### About this exercise
Set down exactly, from the records below, the line with "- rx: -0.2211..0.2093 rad" through the line with "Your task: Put", and nothing else.

#### Input ####

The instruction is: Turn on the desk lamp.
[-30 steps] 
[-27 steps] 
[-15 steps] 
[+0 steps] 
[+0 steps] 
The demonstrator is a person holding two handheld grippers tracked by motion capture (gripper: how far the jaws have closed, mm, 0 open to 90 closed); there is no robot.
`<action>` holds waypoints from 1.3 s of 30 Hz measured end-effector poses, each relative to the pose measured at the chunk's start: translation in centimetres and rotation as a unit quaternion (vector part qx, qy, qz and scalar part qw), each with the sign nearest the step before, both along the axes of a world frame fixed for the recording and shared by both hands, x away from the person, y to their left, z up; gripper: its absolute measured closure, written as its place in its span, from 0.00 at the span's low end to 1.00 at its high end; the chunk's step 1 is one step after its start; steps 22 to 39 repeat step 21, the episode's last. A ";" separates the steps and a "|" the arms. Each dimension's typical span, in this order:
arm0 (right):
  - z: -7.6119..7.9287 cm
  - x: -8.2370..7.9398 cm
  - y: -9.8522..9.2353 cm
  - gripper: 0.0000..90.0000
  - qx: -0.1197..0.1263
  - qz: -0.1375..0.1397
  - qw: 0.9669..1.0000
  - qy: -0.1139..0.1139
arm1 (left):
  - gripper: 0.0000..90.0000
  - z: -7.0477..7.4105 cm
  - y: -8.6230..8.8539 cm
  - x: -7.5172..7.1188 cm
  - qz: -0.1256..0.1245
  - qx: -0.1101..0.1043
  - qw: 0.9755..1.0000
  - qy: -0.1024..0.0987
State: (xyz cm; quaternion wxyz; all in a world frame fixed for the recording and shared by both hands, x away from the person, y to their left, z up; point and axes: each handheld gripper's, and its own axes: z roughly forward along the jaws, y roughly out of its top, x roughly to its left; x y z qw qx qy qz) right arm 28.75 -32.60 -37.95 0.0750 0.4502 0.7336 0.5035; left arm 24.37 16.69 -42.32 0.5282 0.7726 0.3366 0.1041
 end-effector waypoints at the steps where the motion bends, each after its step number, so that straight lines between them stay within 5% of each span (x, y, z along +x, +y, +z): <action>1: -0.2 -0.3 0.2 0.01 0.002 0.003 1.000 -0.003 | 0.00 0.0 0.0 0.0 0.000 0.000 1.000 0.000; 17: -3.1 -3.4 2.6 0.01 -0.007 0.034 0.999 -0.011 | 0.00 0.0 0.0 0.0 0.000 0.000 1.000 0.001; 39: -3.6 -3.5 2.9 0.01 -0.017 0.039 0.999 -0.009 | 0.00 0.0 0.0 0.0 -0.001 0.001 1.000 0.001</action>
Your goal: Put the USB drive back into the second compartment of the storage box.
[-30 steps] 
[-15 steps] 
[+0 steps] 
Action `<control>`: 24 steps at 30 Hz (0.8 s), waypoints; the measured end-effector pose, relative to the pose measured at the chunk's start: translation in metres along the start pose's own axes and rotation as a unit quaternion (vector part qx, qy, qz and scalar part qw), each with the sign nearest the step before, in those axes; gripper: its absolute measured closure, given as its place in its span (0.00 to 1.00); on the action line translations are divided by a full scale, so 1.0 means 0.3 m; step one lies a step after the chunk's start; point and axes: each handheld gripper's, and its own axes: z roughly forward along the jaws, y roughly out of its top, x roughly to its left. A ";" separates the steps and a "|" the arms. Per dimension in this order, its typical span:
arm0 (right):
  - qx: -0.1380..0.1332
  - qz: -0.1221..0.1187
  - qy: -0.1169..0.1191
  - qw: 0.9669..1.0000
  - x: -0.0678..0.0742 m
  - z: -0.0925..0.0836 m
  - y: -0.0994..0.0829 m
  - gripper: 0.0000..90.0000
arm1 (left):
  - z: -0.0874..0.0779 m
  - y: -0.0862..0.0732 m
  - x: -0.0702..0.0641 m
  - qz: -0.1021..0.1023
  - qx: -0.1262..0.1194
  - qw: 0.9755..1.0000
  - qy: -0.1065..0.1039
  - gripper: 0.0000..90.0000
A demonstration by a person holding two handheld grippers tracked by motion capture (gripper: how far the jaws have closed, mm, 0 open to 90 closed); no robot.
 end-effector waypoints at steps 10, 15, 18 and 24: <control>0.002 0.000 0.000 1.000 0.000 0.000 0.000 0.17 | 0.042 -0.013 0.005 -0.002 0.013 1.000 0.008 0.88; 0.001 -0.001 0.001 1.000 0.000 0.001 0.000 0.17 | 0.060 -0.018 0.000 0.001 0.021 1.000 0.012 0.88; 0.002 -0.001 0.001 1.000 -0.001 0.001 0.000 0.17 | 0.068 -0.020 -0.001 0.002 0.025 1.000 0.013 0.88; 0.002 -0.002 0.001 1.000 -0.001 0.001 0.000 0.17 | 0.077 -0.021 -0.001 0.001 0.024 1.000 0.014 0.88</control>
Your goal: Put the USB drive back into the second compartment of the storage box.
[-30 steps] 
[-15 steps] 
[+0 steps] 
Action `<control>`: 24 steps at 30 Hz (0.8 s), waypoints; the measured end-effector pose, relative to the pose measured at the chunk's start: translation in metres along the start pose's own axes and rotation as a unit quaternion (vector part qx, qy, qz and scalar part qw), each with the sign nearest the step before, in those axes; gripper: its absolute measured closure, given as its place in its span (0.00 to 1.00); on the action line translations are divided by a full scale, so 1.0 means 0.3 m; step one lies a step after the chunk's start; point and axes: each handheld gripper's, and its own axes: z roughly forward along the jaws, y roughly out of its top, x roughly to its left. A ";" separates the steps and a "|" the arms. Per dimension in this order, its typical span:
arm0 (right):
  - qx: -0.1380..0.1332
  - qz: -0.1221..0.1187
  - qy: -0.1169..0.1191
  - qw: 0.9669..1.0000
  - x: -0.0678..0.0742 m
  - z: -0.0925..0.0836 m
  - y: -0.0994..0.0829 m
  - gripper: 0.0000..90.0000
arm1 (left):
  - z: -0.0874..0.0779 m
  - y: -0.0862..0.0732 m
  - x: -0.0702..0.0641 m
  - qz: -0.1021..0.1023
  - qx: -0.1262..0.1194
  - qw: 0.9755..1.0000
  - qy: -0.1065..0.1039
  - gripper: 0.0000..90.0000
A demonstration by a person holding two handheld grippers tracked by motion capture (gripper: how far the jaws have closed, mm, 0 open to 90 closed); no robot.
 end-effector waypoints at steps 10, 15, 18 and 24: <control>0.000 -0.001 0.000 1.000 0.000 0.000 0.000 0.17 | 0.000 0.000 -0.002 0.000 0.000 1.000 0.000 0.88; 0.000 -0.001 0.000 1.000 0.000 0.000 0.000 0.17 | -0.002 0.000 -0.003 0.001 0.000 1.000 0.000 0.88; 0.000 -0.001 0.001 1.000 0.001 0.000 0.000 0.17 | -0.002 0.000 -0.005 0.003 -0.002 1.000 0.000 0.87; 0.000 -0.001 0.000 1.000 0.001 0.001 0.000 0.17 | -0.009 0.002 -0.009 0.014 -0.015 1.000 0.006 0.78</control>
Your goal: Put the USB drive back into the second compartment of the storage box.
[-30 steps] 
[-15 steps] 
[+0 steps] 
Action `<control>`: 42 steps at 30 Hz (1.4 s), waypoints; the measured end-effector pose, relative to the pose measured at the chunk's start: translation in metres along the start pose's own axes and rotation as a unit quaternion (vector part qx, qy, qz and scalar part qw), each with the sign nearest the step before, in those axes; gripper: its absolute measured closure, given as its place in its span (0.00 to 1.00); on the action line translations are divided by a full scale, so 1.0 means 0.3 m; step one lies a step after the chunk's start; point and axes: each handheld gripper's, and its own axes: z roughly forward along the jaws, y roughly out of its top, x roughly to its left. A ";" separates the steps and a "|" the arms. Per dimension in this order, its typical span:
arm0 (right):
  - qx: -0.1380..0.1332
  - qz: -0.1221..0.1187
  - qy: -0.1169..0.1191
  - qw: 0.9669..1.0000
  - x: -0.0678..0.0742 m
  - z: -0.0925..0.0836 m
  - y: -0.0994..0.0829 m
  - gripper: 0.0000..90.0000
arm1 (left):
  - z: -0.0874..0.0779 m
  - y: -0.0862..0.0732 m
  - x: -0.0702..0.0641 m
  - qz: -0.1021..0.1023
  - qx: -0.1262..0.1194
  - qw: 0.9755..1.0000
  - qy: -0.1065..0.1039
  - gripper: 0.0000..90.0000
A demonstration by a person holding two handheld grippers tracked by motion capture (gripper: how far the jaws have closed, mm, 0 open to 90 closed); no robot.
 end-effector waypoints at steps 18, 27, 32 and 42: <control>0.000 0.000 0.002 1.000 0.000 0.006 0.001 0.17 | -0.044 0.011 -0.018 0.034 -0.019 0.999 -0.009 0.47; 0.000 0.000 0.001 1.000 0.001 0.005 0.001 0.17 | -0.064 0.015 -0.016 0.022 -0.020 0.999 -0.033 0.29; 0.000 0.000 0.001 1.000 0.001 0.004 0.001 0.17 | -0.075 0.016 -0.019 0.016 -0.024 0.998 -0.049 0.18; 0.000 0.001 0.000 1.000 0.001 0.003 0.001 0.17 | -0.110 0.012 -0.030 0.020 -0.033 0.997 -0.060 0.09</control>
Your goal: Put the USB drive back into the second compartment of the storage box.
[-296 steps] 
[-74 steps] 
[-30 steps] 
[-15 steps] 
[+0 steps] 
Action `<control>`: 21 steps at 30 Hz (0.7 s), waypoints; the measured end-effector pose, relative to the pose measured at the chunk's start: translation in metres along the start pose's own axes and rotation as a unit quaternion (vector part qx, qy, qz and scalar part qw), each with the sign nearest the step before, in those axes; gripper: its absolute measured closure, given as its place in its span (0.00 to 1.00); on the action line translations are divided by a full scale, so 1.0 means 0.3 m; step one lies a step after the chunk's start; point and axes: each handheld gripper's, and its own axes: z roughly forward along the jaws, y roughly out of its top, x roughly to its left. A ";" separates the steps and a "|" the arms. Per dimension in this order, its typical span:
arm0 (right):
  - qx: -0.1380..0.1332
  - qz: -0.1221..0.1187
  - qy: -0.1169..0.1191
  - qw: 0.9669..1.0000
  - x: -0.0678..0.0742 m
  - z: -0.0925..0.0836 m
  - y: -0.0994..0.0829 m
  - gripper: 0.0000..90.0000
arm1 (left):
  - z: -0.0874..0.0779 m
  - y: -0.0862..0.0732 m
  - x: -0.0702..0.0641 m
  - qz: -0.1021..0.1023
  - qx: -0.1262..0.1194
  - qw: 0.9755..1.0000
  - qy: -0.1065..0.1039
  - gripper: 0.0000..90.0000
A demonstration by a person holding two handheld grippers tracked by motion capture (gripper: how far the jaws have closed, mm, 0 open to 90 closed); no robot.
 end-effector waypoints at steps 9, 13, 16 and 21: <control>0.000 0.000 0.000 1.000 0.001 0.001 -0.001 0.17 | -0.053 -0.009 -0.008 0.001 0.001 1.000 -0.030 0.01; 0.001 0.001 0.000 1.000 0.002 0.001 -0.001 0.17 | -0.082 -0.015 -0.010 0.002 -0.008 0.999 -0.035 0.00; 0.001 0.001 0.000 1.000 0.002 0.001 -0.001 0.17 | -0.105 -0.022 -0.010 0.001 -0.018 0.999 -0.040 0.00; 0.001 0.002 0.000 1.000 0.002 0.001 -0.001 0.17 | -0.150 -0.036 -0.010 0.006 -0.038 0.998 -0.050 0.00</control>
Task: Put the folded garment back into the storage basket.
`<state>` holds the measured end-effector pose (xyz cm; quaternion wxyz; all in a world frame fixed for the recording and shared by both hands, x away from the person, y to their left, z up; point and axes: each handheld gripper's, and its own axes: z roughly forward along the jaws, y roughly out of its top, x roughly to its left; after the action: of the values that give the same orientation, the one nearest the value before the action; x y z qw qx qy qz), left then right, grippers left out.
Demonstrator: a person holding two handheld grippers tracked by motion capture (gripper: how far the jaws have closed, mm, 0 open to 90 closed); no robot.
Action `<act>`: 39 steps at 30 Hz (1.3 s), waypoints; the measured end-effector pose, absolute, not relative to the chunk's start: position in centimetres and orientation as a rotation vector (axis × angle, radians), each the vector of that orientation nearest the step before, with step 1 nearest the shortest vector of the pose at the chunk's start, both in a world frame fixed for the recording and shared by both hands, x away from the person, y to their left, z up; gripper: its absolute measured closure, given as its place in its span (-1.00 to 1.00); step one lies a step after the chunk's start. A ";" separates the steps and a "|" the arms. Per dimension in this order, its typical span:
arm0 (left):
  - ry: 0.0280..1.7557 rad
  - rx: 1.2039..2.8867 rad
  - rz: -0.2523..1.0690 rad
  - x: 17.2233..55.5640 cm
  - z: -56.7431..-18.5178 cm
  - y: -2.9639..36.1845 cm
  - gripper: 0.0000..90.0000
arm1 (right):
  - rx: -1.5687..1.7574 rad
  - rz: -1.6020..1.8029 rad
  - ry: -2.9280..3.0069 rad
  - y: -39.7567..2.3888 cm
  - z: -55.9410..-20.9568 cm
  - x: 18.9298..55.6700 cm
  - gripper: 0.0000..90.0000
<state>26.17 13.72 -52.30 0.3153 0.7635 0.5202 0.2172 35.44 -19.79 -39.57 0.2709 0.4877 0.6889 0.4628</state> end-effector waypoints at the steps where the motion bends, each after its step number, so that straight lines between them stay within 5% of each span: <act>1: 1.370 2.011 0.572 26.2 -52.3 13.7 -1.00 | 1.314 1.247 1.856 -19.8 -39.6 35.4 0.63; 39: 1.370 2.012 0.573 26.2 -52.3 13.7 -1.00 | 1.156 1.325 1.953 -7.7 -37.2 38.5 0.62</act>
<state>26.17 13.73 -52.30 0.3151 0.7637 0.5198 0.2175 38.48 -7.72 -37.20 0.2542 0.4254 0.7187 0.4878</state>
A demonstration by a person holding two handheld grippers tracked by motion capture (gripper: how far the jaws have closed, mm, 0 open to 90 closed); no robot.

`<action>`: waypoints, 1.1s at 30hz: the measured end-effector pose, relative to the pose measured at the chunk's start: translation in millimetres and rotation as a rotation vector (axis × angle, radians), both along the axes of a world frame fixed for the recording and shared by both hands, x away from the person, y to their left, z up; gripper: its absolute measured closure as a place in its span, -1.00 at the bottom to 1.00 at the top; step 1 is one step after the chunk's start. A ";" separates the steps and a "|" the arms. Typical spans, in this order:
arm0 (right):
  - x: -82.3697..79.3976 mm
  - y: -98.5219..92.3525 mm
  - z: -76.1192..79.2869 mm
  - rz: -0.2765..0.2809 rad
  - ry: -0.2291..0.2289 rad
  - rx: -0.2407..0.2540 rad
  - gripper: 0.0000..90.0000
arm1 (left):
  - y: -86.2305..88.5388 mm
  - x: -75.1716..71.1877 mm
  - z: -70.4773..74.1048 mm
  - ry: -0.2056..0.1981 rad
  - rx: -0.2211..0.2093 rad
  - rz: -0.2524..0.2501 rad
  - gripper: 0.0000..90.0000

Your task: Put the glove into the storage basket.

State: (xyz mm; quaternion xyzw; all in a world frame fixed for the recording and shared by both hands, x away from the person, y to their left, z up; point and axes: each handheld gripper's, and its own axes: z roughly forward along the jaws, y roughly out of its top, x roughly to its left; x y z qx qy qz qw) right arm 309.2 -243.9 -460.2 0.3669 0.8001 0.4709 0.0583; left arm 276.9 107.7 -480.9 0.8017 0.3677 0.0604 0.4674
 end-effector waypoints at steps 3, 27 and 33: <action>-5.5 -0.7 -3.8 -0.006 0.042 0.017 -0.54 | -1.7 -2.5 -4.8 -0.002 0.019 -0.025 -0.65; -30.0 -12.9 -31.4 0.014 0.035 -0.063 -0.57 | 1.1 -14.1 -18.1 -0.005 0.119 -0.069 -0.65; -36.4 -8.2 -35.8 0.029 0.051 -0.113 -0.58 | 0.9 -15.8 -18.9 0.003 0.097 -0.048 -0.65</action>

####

### Result for this task
  - rx: -0.2211..0.2093 rad
  - rz: -0.2524..0.2501 rad
  - gripper: 0.0000..90.0000

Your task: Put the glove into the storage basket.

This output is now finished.